# Example Code for Scraping a Webpage

First we import the necessary packages

In [1]:
import requests
from bs4 import BeautifulSoup
import pandas as pd
from selenium import webdriver
#from get_gecko_driver import GetGeckoDriver
import pickle

In this example, we'll just deal with one url.  You may need to do this multiple times

In [2]:
url = 'https://crossroadsleague.com/sports/bsb/2024-25/teams/gracein?view=lineup'

## Getting the html of the webpage

Now we'll use the `selenium` `webdriver` in order to get the html of the webpage.

This code will open Firefox on our computer

In [3]:
driver = webdriver.Firefox()

And then we open the specific url:

In [4]:
driver.get(url)

Then we create the string variable `page` that contains all of the text of the webpage

In [33]:
page = driver.page_source

It is good practice to save this sting as an html file in the `raw-data` folder.

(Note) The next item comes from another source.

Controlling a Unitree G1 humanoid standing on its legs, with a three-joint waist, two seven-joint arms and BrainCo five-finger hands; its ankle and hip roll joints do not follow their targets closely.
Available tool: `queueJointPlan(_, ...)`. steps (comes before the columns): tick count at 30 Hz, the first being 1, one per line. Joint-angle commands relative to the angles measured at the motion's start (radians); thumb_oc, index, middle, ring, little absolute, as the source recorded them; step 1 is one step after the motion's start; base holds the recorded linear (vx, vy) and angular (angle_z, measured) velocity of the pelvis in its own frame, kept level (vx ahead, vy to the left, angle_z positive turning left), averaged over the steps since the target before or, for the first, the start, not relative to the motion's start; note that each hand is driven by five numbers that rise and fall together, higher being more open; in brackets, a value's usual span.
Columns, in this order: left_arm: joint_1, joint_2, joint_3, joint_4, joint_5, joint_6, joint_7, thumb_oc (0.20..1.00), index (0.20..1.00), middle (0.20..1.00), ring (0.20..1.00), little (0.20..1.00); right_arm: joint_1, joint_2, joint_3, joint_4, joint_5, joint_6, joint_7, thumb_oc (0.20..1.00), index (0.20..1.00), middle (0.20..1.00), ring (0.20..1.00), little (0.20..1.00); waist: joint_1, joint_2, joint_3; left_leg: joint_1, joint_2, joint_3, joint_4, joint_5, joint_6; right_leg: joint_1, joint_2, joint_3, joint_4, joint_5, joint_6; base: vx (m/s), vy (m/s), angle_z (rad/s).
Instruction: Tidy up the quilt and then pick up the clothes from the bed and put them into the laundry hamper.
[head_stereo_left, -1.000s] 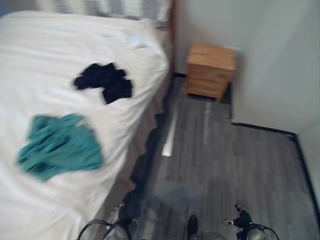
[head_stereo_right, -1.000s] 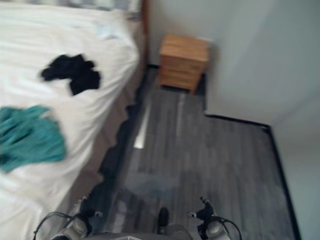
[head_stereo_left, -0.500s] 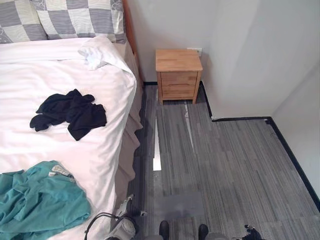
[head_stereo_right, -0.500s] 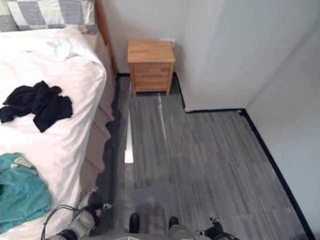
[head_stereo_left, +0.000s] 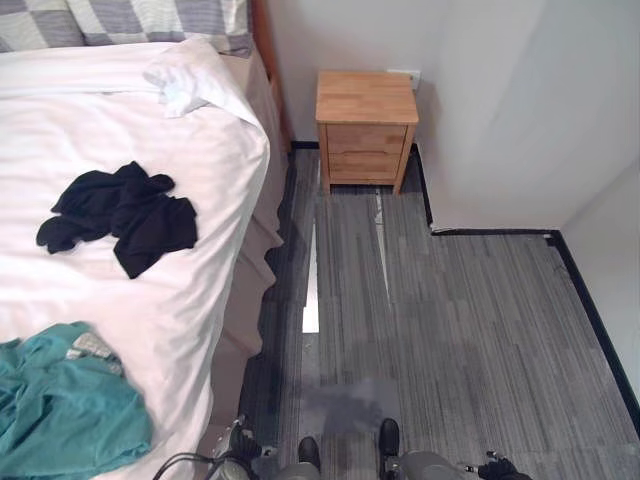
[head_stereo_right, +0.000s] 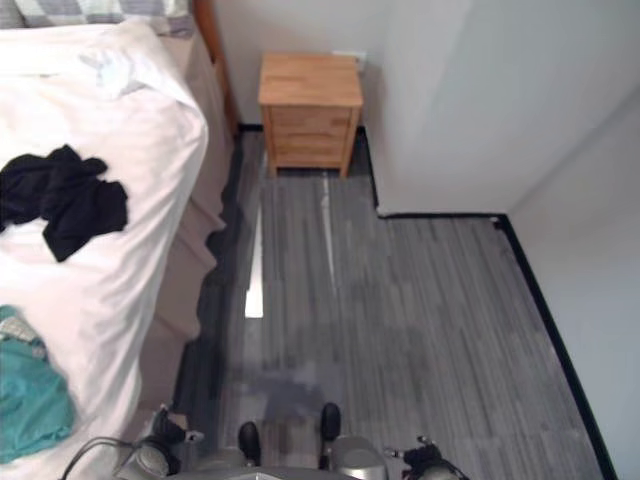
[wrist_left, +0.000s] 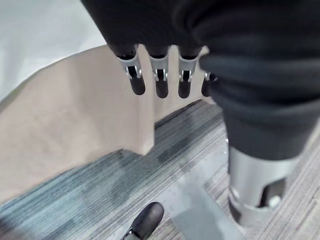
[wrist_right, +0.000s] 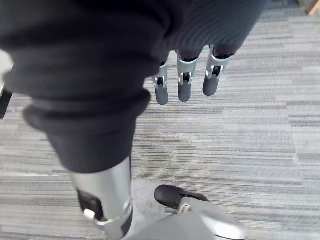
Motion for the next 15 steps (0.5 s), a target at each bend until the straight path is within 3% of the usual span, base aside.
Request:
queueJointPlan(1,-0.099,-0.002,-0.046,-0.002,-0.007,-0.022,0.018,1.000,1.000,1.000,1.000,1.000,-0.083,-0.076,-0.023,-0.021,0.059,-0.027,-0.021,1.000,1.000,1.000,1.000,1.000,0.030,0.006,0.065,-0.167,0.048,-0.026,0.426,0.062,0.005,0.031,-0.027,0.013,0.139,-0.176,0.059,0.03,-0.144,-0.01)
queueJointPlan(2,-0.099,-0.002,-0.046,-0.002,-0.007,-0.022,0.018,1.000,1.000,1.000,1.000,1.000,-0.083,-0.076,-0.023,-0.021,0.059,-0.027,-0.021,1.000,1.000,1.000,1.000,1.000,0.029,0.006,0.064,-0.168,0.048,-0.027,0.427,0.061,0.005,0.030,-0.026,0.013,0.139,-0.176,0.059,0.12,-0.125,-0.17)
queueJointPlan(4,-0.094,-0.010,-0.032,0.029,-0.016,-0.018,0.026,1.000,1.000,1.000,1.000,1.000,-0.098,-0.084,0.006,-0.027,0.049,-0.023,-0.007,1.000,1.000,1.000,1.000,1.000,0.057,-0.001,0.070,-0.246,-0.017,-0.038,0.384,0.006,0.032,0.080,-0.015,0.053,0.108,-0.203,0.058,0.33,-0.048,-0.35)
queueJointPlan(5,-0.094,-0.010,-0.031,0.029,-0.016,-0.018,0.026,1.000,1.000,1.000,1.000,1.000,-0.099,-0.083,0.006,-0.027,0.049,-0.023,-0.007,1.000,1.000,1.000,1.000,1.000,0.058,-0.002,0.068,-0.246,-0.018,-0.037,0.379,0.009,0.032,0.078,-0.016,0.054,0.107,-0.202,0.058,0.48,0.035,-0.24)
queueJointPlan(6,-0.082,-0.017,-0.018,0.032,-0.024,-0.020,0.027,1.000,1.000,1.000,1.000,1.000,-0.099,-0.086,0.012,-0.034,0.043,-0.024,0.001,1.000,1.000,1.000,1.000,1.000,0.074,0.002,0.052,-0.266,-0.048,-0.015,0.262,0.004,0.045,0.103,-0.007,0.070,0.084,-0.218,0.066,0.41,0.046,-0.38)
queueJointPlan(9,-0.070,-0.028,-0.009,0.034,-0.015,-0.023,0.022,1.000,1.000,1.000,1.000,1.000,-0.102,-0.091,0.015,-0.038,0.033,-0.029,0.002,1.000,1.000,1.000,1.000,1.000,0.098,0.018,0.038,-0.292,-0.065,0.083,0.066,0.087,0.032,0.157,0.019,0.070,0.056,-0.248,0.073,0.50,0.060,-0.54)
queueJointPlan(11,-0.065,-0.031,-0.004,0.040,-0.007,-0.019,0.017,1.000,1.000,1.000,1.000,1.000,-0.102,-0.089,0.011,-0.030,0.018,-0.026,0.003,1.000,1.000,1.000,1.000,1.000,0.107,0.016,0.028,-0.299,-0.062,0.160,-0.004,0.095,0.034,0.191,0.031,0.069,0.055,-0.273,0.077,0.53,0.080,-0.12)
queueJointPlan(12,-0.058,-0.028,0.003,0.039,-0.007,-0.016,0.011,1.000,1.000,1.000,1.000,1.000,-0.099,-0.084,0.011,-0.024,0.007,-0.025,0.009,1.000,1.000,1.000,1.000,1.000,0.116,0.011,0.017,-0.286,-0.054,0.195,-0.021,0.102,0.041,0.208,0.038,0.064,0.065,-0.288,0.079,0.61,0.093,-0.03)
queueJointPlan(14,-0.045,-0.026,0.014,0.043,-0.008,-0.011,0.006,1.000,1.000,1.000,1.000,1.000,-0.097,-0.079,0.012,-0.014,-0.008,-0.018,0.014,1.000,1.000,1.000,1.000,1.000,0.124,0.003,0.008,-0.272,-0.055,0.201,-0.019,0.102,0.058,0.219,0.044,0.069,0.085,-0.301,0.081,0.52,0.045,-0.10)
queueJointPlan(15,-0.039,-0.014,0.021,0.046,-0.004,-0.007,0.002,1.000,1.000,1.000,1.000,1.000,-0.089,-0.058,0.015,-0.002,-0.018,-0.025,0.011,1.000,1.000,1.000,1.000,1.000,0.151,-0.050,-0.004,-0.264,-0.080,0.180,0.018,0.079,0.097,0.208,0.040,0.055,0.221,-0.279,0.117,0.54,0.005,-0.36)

It would be more professional to split this task, with one script downloading the html and the other script pulling from the file in the `raw-data` folder.  This way, if the webpage changes in a way that breaks our code, we will still have the original html files that still work.

In [88]:
with open('../raw-data/first_try.html', "w") as a_file:
   a_file.write(page)

## Parsing the HTML file

Now we'll use `BeautifulSoup` to parse the html.

In [95]:
soup = BeautifulSoup(page)

Having run the code `print(soup.prettify())`, we know that the table we want is the third table

In [96]:
t = soup.find_all('table')[2] #t is the third table
t.colgroup.extract() #Delete the colgroup element
t.thead.unwrap() #Unwrap the thead element
t.tbody.unwrap() #Unwarp the tbody element
#print(t.prettify())

<tbody></tbody>

Below is a function for checking if data is an integer, and if it's not, checking if it is a float.

In [98]:
def nice_data(d):
    d = str.strip(d)
    #If we can turn it into an integer, then do that
    try:
        d=int(d)
    except:
    #If it's not an integer, it might be a float
        try:
            d = float(d)
        except:
            #If it's neither an integer nor a float, it is probably a string
            d = ' '.join(d.split()) #remove excess spaces
    return(d)

Now we use the function above as we put each element into a list of lists, and then turn that into a Pandas DataFrame

In [99]:
data = [[nice_data(d.text) for d in row.find_all(['td', 'th'])] for row in t.find_all('tr')]
df = pd.DataFrame(columns = data[0], data = data[1:])
df

Unnamed: 0,#,Name,Yr,Pos,gp,ab,h,rbi,bb,2b,...,obp,slg,hbp,sf,sh,hdp,go,fo,go/fo,pa
0,4,Ryan Stark,Sr,inf,47,152,54,44,19,12,...,0.436,0.763,6,4,2,-,17,20,0.85,183
1,7,Jose Ayala,Jr,OF,51,165,54,42,18,19,...,0.411,0.515,7,2,1,-,12,19,0.63,193
2,11,Maximo De leon,Sr,OF,51,186,58,35,28,13,...,0.427,0.484,10,1,1,1,24,25,0.96,226
3,23,Josh Cosme,Sr,C,42,115,34,30,24,9,...,0.443,0.47,8,2,5,-,12,22,0.55,154
4,1,Dalton Cody,Sr,inf,47,138,40,26,13,12,...,0.354,0.464,3,4,10,-,21,33,0.64,168
5,22,Grant Hartley,Sr,1B/RHP,46,118,33,31,22,5,...,0.41,0.475,4,0,1,1,10,9,1.11,145


## Writing the data to CSV

Write the dataframe as a csv in our `data` folder

In [100]:
df.to_csv('../data/first_try.csv')